H2ブロッカーは効果が現れるのが比較的速いですが、効果が長続きしないことがあります。H2ブロッカーの中には腎機能により減量が必要なものもあります。

プロトンポンプ阻害薬(PPI)
プロトンポンプ阻害薬(PPI)

PPIは効果が現れる早さは穏やかですが、効果が長続きし、現在では胃酸分泌抑制薬の第一選択として使われています。

カリウムイオン競合型アシッドブロッカー(P-CAB)
カリウムイオン競合型アシッドブロッカー(P-CAB)

タケキャブ®は新しい効き方のお薬で、効果が現れるのは速く、効果が長続きする特徴があります。

②制酸薬

強酸性である胃酸をアルカリ性の物質で中和し、刺激性を軽減する薬です。
炭酸水素ナトリウムは血液が酸性にならないように保つ効果があり、酸化マグネシウムは便を軟らかくする便秘薬として使われることもあります。

制酸薬

※カルシウムやマグネシウムといった金属イオンは一部の抗生剤などの吸収を妨げる可能性があります。
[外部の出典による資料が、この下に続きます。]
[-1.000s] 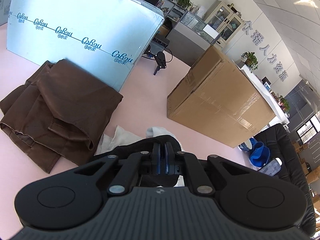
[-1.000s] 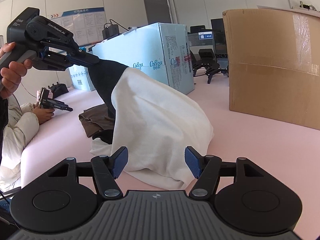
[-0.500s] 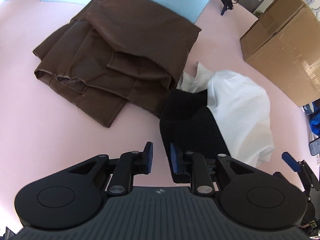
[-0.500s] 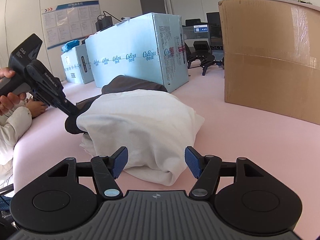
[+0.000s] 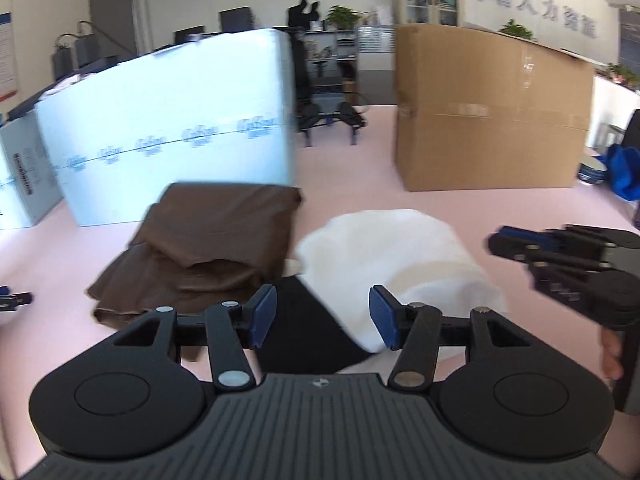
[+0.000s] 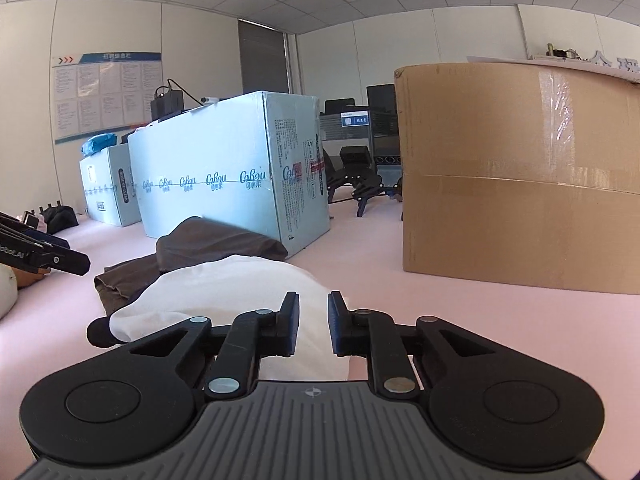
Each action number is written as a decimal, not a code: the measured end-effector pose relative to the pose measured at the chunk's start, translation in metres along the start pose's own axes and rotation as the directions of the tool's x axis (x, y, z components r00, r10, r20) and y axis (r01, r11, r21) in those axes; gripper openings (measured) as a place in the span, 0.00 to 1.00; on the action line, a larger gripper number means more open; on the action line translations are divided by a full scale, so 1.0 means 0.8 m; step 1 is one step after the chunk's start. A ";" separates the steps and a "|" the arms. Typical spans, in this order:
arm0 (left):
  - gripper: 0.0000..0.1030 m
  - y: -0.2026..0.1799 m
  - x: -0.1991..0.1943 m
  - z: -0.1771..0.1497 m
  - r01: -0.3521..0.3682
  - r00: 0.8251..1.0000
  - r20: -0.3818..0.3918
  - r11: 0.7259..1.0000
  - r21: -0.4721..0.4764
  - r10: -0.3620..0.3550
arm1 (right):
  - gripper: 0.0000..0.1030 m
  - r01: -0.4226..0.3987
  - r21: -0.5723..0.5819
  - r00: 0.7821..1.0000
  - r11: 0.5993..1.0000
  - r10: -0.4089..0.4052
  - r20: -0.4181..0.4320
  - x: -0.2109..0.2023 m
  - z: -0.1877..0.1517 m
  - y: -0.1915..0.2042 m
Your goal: Fold clothes
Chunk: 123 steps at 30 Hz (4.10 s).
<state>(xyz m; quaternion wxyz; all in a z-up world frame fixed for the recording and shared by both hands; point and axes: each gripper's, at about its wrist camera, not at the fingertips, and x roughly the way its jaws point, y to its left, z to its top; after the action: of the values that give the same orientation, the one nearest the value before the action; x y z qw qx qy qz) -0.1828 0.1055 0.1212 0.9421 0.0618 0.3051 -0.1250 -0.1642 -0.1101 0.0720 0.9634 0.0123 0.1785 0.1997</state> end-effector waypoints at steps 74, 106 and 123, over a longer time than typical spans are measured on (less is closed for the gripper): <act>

他のお薬との飲み合わせが気になる方は気軽に薬剤師にお声掛けください。

③防御因子増強薬(PGE1製剤、粘膜保護薬、組織修復・粘液産生分泌促進)

防御因子である粘液の分泌を増加させたり、胃粘膜の血流量を増加させることで胃粘膜を保護したり、傷ついた組織を修復する効果がある薬です。

防御因子増強薬 防御因子増強薬

ピロリ菌の除菌薬

冒頭でご説明した通り、胃へのピロリ菌感染は、攻撃因子と防御因子のバランスを崩すことで消化性潰瘍の原因となります。ピロリ菌の除菌は、菌を殺す抗生剤と胃酸分泌を抑える薬を組み合わせる治療が標準的です。

そのため1つのシートに抗生剤と胃酸分泌を抑える薬がセットされた製剤が使用されています。

ピロリ菌の除菌薬

ピロリ菌の除菌は7日間薬を飲み切る必要があるため、自己判断で内服をやめず最後まで飲み切るようにしましょう。

もしかしてピロリ菌に感染しているかも?と思われる方は、当院で検査できますのでご相談ください。

消化性潰瘍のリスクのある薬剤

医師の処方通り正しく使用すれば現れにくいですが、お薬の中には胃の痛みの副作用が現れるものもあります。ここでは代表的なものをいくつか紹介します。

NSAIDs(ロキソプロフェン、ジクロフェナク、モービック®、セレコキシブ®)

痛み止めや炎症を抑える目的でよく使われるお薬です。その一方、防御因子を低下させることで胃の痛みの副作用があることが知られています。
使用する際は、用法用量を守ることや、食事をとってから内服することが重要です。 この中でもモービック®、セレコキシブ®は比較的消化器への影響は小さいと言われています。

ステロイド(プレドニゾロン、プレドニン®、メドロール®、デカドロン®)

ステロイドとは、副腎という臓器から分泌される、体とって重要な副腎皮質ホルモンを薬にしたものです。ステロイド薬は過剰な免疫を抑えたり、炎症を抑えたり様々な効果がある反面、副作用が起こる可能性もあります。その1つとして防御因子を抑えて胃痛が起こることがあります。
ただし、ステロイド薬は非常に重要なお薬ですので、副作用が現れても自己判断で飲むのをやめずに、医療スタッフへご相談ください。

いかがでしたか?

いかがでしたか?胃薬のことがわかっていただけたでしょうか。

普段症状がなくても、暴飲暴食やストレスによって症状が現れることも少なくないため、適切に食事と睡眠をとり、健康的な生活を心がけることも重要です。

すでにお薬を飲まれている方は飲み忘れによって症状が悪化する可能性もあるので、処方通り飲み忘れないようにしましょう。

また症状があれば、ひどくなる前に医療機関を受診するようにしましょう。